● **WHAT TO DO**
Look through the material for lines with the word "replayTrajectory", and copy each one.
START INFORMATION SHOWN
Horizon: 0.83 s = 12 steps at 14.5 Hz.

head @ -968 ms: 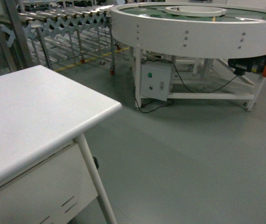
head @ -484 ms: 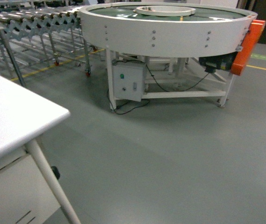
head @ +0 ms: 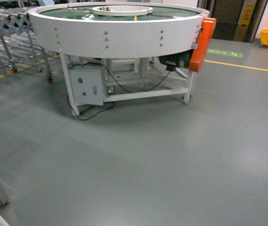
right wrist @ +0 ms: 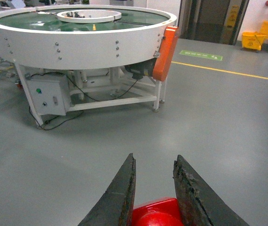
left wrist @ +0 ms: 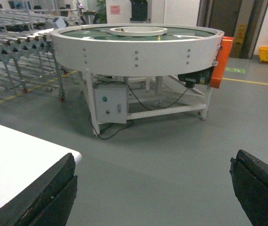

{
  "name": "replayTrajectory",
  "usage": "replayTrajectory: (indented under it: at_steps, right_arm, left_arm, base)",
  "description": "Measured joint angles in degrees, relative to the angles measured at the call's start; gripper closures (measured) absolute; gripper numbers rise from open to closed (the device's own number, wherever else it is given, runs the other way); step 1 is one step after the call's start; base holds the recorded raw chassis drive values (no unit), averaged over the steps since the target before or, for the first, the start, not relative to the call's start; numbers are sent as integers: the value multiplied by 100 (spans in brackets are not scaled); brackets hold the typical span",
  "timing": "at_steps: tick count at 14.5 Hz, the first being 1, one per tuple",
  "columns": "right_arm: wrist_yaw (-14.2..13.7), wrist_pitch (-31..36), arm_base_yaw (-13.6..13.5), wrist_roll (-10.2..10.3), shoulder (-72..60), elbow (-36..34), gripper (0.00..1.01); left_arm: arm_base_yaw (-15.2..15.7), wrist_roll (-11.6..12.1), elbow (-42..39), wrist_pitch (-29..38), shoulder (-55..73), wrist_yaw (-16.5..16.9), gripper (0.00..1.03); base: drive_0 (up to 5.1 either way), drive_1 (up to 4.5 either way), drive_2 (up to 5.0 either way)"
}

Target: Pick red block from blue box to shelf

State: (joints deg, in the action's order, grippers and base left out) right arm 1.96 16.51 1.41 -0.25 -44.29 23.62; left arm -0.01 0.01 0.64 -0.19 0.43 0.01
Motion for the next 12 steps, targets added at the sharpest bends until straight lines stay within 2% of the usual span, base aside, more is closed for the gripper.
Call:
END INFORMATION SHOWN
● **RESPONSE TO THE EXERCISE**
  "name": "replayTrajectory",
  "usage": "replayTrajectory: (indented under it: at_steps, right_arm, left_arm, base)",

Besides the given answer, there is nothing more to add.